Les autorités sanitaires béninoises passent à l’offensive contre les produits cosmétiques à risques. Dans un communiqué officiel en date du 5 mai 2026, l’Agence béninoise du Médicament et des autres produits de Santé annonce l’interdiction formelle de commercialisation et d’utilisation de douze produits dépigmentants identifiés comme dangereux pour la santé des populations.
Cette décision intervient dans un contexte où les pratiques de dépigmentation connaissent une forte expansion, notamment en raison de la recherche d’un teint plus clair, souvent encouragée par des standards esthétiques persistants. Face à cette tendance, l’ABMed entend rappeler que ces produits, bien que populaires, présentent des risques sanitaires majeurs souvent ignorés ou minimisés par les consommateurs.
Selon le communiqué, les produits visés contiennent des substances chimiques prohibées susceptibles d’altérer profondément la peau. En fragilisant la barrière cutanée, ils exposent les utilisateurs à de nombreuses complications, notamment des infections répétées, des troubles pigmentaires irréversibles et des lésions cutanées graves. Dans certains cas, ces atteintes peuvent évoluer vers des cancers de la peau, ce qui renforce la gravité de la situation.
La liste des produits désormais interdits est clairement établie. Elle comprend notamment Epiderm Crème, Dermaclair, Movate, Caro Light, Clobetaderm White Cream, Coco Pulp, Fair & White, Dermovate, Skin Light, Rapid Clair, Abidjanaise et Glutanex Injectable. Ces produits, largement diffusés sur les marchés formels et informels, sont particulièrement prisés pour leurs effets éclaircissants rapides, au détriment de la santé des utilisateurs.

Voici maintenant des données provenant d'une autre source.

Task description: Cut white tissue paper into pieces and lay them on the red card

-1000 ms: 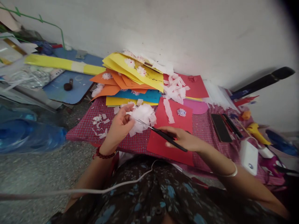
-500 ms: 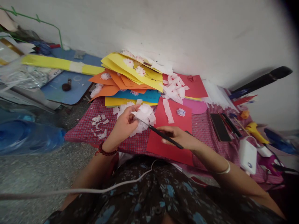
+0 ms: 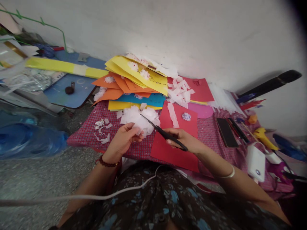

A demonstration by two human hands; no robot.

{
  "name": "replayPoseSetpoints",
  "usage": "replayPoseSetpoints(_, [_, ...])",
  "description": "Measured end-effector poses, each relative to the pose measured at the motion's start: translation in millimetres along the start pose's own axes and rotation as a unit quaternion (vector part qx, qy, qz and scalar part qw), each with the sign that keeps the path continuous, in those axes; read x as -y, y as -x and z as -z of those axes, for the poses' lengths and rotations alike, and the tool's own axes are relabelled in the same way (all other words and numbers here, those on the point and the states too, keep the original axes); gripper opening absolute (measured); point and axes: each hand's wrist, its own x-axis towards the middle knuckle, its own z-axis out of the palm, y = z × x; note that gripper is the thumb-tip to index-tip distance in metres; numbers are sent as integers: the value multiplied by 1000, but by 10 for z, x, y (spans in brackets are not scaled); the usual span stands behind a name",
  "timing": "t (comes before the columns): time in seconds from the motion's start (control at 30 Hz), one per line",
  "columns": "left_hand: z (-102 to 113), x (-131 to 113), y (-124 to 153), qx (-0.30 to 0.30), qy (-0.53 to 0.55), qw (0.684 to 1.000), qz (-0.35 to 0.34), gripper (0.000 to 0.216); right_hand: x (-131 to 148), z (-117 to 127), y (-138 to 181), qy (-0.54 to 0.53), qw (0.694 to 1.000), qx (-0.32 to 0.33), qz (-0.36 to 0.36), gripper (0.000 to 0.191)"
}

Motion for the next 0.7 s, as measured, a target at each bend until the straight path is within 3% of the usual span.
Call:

Au-delà de l’interdiction, l’ABMed appelle à une mobilisation collective. Le Directeur général de l’institution, Dr Yossounon Chabi, invite les populations à respecter strictement les dispositions prises et à faire preuve de vigilance. Il exhorte également les citoyens à signaler toute commercialisation de ces produits interdits, en mettant à leur disposition un numéro de contact ainsi qu’un dispositif de signalement en ligne.
Cette mesure met en lumière un enjeu crucial de santé publique au Bénin : la régulation du marché des produits cosmétiques et la lutte contre les substances nocives. Elle souligne également l’urgence de renforcer les actions de sensibilisation afin d’informer davantage les populations sur les dangers liés à l’usage des produits dépigmentants.

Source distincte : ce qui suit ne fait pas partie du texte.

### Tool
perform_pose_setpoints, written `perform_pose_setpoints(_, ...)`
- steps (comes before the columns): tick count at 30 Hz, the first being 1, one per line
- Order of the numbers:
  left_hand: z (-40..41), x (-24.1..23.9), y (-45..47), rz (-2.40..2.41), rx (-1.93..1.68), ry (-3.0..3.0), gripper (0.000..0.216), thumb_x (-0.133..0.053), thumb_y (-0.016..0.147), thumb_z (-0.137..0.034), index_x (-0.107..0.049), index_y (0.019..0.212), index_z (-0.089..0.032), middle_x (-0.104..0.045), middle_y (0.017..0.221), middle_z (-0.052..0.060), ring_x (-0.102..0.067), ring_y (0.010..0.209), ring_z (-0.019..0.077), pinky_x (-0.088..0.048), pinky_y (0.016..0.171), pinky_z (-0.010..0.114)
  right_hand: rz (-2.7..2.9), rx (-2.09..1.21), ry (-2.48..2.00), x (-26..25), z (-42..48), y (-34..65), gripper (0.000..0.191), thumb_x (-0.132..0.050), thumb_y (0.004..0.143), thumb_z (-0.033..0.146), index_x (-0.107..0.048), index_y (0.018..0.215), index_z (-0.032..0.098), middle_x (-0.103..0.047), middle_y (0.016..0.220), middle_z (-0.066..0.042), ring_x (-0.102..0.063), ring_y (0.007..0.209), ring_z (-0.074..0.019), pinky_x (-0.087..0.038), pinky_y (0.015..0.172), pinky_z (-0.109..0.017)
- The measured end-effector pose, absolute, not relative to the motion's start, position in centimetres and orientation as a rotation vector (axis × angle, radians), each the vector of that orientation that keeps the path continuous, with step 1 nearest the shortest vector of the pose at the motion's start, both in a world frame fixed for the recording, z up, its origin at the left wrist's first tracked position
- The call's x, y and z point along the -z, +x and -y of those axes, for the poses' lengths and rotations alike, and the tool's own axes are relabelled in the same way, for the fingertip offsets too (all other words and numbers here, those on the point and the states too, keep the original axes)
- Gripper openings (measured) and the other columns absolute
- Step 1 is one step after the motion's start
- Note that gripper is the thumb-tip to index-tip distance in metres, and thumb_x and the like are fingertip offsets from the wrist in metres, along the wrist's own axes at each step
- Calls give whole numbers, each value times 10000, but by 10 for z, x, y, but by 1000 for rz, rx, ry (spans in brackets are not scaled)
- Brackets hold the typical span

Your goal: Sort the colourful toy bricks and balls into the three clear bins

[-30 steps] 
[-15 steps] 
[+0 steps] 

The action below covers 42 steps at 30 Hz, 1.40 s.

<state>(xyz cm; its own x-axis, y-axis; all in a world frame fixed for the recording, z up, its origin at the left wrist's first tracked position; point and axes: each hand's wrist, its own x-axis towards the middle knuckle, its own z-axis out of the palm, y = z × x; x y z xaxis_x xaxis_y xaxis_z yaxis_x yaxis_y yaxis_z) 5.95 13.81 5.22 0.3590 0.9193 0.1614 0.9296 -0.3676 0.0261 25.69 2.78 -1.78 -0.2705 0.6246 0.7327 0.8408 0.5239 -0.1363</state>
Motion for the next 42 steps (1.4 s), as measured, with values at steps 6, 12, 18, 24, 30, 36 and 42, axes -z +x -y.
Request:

En prenant cette décision, les autorités sanitaires béninoises envoient un message sans équivoque : la recherche d’un idéal esthétique ne doit en aucun cas compromettre la santé. Plus qu’une simple interdiction, il s’agit d’un appel à un changement de mentalité, en faveur de pratiques plus responsables et respectueuses du bien-être des citoyens.